The lawmaking body (locally called the Assembly) in the western Indian state of Rajasthan Saturday passed a resolution demanding scrapping of the controversial new citizenship law in the country, officials said.

The move comes at a time when countrywide protests against the new law are raging in various Indian states.

"Rajasthan Assembly has passed a resolution today against the CAA (Citizenship Amendment Act) and we have urged the Central (federal) govt to repeal the law as it discriminates against people on religious grounds, which violates the provisions of our Constitution," Chief Minister of Rajasthan Ashok Gehlot in a statement said.

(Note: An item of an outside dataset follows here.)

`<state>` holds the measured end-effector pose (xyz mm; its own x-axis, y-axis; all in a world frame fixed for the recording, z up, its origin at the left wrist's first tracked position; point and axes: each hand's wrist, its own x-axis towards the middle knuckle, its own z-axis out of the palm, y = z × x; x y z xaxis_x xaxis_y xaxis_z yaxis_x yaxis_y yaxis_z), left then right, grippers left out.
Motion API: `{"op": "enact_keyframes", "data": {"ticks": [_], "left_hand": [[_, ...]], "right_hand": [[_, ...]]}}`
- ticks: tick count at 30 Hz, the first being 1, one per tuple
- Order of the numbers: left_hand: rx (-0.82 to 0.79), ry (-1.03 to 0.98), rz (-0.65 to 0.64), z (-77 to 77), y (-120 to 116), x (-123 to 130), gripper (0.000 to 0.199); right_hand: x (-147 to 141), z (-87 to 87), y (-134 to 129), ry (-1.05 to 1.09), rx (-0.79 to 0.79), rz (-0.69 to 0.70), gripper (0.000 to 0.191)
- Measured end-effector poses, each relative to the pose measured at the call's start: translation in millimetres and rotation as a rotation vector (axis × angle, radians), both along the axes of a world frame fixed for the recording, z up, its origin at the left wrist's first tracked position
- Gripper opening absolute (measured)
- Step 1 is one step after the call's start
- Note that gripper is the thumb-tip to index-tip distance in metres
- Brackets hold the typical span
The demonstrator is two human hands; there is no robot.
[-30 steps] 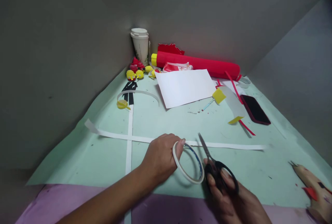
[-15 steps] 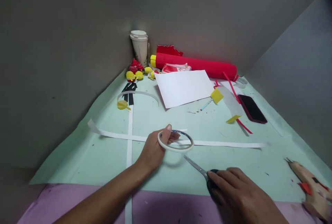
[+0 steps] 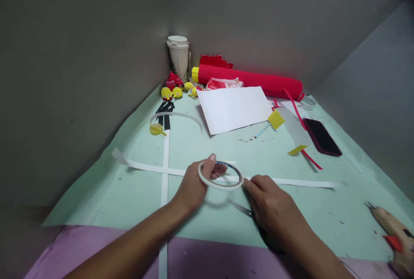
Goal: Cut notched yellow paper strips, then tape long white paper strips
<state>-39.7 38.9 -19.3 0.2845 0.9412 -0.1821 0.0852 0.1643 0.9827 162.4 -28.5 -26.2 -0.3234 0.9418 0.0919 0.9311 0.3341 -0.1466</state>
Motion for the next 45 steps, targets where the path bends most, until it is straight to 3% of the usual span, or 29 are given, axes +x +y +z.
{"op": "enact_keyframes", "data": {"ticks": [4, 9, 13, 18, 24, 29, 33, 37, 40, 43, 45], "left_hand": [[-0.049, -0.025, 0.021, 0.4, 2.7, -0.8, 0.050], [-0.153, -0.209, 0.055, 1.2, 7.1, 0.8, 0.054], [-0.182, -0.321, 0.132, 0.7, 8.0, 2.4, 0.046], [-0.193, -0.406, 0.184, -0.9, 11.2, -1.1, 0.044], [-0.201, -0.446, 0.217, 0.4, 16.0, -5.2, 0.042], [-0.206, -0.406, 0.242, 0.2, 16.0, -4.8, 0.045], [-0.084, -0.251, 0.169, 1.5, 10.2, -6.0, 0.049], [0.031, -0.088, 0.136, 8.8, 3.0, -6.5, 0.048], [0.059, -0.050, 0.160, 11.9, 3.8, -7.3, 0.048], [0.059, -0.076, 0.203, 11.2, 8.8, -9.1, 0.047], [0.054, -0.101, 0.222, 10.1, 11.9, -10.6, 0.046]], "right_hand": [[0.6, -3.0, -2.7, 0.006, 0.063, 0.008, 0.039], [-0.4, -7.5, 0.0, 0.009, 0.145, -0.015, 0.030], [-0.1, -12.8, 0.5, -0.033, 0.191, 0.000, 0.041], [-1.3, -11.3, 1.4, -0.040, 0.179, 0.008, 0.037], [-12.6, -5.1, 7.9, 0.079, 0.148, 0.081, 0.047], [-19.7, -7.5, 18.4, 0.110, 0.109, 0.128, 0.042], [-16.8, -3.7, 15.2, 0.352, 0.231, 0.153, 0.042], [-15.2, 11.9, 4.1, 0.482, 0.337, 0.188, 0.037], [-12.9, 22.6, -3.3, 0.377, 0.127, 0.138, 0.012], [-4.3, 25.2, -9.5, 0.218, -0.168, 0.038, 0.014], [2.6, 23.5, -12.6, 0.170, -0.244, 0.013, 0.011]]}}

"Our Constitution prohibits any kind of discrimination. This is the first time in the history of the nation that a law has been enacted which discriminates people on religious grounds. It violates secular principles of our Constitution and also Article 14 of our Constitution."

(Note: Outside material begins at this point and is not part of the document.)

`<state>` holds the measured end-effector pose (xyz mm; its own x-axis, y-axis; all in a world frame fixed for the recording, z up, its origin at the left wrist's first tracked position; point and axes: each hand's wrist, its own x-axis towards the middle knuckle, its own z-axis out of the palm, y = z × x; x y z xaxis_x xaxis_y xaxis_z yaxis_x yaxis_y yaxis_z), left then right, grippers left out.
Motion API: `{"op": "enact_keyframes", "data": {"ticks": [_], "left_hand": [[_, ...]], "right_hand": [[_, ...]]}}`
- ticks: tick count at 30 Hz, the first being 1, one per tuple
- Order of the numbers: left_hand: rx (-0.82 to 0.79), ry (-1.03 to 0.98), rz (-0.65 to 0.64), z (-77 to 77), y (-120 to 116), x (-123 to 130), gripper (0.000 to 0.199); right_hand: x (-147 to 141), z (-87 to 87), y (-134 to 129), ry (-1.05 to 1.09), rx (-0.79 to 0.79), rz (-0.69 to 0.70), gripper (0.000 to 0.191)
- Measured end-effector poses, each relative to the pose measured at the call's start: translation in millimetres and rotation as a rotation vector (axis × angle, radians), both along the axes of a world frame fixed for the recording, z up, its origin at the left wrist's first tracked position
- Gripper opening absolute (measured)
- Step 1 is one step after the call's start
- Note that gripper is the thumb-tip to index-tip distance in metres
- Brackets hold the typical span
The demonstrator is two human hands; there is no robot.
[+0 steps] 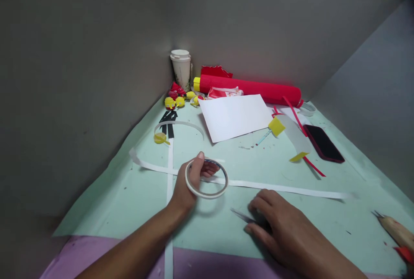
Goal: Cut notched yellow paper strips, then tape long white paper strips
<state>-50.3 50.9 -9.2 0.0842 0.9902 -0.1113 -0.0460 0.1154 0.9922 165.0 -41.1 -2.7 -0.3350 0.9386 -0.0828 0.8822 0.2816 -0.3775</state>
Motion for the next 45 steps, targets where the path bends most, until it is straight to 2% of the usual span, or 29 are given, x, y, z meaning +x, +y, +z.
{"op": "enact_keyframes", "data": {"ticks": [2, 6, 11, 16, 19, 22, 24, 26, 28, 30, 32, 35, 37, 41, 45], "left_hand": [[-0.005, -0.022, 0.014, -0.9, 2.1, -1.6, 0.047], [-0.005, -0.070, 0.026, -2.7, 4.2, -4.1, 0.048], [-0.005, -0.083, 0.036, -2.7, 5.1, -3.9, 0.047], [0.000, -0.055, 0.020, 0.2, 3.3, -4.2, 0.049], [0.017, -0.028, 0.014, 2.0, 1.8, -4.4, 0.047], [0.059, 0.029, -0.002, 3.1, -1.1, -3.0, 0.047], [0.089, 0.078, -0.027, 3.7, -3.8, -1.6, 0.046], [0.126, 0.153, -0.063, 4.6, -6.7, -0.9, 0.046], [0.190, 0.259, -0.099, 6.1, -9.5, -1.4, 0.045], [0.293, 0.400, -0.124, 7.8, -11.9, -2.2, 0.043], [0.428, 0.558, -0.131, 8.7, -14.0, -2.7, 0.043], [0.660, 0.763, -0.101, 7.6, -16.5, -1.9, 0.038], [0.802, 0.854, -0.045, 6.1, -17.5, -1.0, 0.034], [0.988, 0.964, 0.076, 7.1, -18.7, 0.1, 0.034], [1.089, 0.993, 0.089, 14.5, -24.0, 2.0, 0.034]], "right_hand": [[4.1, -1.7, -1.7, -0.032, -0.027, -0.018, 0.005], [-0.4, -0.9, -2.3, -0.051, -0.047, -0.004, 0.011], [-11.6, -4.1, -3.4, -0.099, 0.029, -0.030, 0.013], [-10.1, -7.7, 1.6, -0.132, 0.134, 0.039, 0.023], [0.9, 3.6, 22.1, -0.148, 0.232, 0.089, 0.021], [16.1, 16.8, 61.5, -0.299, 0.385, -0.001, 0.022], [23.7, 20.8, 89.2, -0.378, 0.390, -0.030, 0.020], [25.4, 22.6, 106.4, -0.362, 0.356, -0.022, 0.021], [19.4, 26.2, 105.4, -0.173, 0.388, -0.023, 0.022], [6.1, 34.1, 86.2, 0.124, 0.365, -0.042, 0.017], [-12.1, 43.7, 57.2, 0.362, 0.273, -0.024, 0.011], [-40.4, 50.3, 20.3, 0.603, 0.024, -0.014, 0.010], [-54.9, 45.8, 9.9, 0.751, -0.129, -0.093, 0.017], [-67.9, 24.7, 13.2, 1.153, -0.388, -0.286, 0.024], [-70.0, 11.3, 17.6, 1.387, -0.491, -0.373, 0.028]]}}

Rajasthan is the third state in India to pass the anti-Citizenship Amendment Act (CAA) resolution after Kerala and Punjab.

Protests against the controversial new citizenship law were triggered on December 11 last year, the day India's upper house of parliament passed the law. Since then there has been no let-up in the protests. At least 27 people have been killed during the protests across India.

The law aims at granting citizenship to illegal immigrants belonging to six religions -- Hinduism, Sikhism, Buddhism, Jainism, Parsi and Christianity -- from Bangladesh, Afghanistan and Pakistan. However, it has kept out Muslim immigrants from applying for citizenship.